** Directions **
Every line of the material is to be quoted verbatim, minus the pictures.

** Information shown **
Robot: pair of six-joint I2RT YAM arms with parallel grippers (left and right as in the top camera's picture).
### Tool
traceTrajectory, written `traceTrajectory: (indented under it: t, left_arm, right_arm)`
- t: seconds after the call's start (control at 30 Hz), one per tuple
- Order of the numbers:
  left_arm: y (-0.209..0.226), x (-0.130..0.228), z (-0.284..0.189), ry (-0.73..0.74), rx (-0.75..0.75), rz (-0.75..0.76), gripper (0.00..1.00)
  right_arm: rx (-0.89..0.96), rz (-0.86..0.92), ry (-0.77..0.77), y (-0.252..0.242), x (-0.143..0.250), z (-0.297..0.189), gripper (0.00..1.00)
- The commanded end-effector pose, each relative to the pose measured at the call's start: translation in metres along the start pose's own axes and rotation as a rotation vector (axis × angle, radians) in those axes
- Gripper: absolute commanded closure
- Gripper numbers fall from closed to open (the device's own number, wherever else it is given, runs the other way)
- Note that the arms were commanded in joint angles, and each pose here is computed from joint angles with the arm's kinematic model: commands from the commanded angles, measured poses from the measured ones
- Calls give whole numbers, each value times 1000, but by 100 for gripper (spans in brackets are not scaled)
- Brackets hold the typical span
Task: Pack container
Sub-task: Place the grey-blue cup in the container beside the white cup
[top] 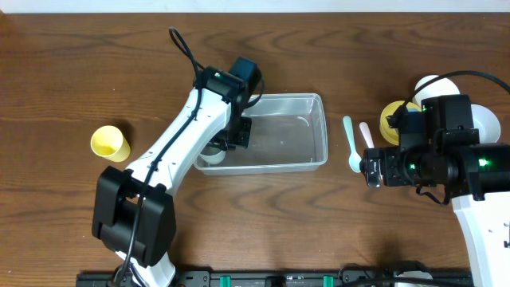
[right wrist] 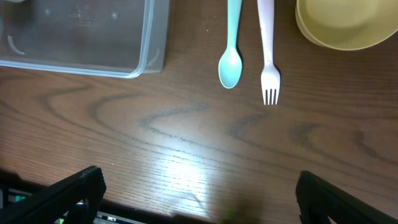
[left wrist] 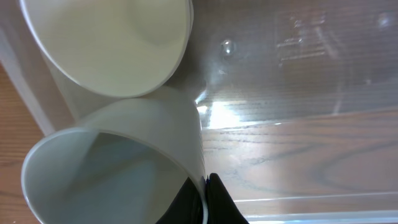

** Exercise answer **
Robot: pair of six-joint I2RT YAM arms with parallel grippers (left and right as in the top camera's picture).
### Tool
traceTrajectory, written `traceTrajectory: (indented under it: t, left_arm, right_arm)`
- t: seconds after the call's start (control at 30 Hz), one per tuple
- Order of the numbers:
  left_arm: y (-0.209..0.226), x (-0.130..0.228), z (-0.284..0.189), ry (-0.73..0.74), rx (-0.75..0.75), rz (-0.75..0.76), gripper (0.00..1.00)
  right_arm: rx (-0.89..0.96), rz (-0.86..0.92), ry (-0.77..0.77), y (-0.252..0.242), x (-0.143..0.250), z (-0.297..0.189), gripper (0.00..1.00)
- The commanded end-effector pose, each relative to the pose measured at the call's start: translation in metres along the start pose's own axes and rotation as a rotation vector (axis × angle, radians) in those axes
- Gripper: absolute commanded closure
- Gripper numbers fall from closed to open (the device's own number, wherever else it is given, runs the other way)
- Note that the arms were commanded in joint angles, and each pose here is computed from joint angles with the arm's kinematic model: commands from the commanded angles, measured poses from the measured ones
- Calls give whole numbers, each value times 1000, but by 100 for gripper (spans in brackets are not scaled)
- Brackets hold the typical span
Task: Pack container
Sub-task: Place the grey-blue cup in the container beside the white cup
[top] 
[right wrist] 
[left wrist] 

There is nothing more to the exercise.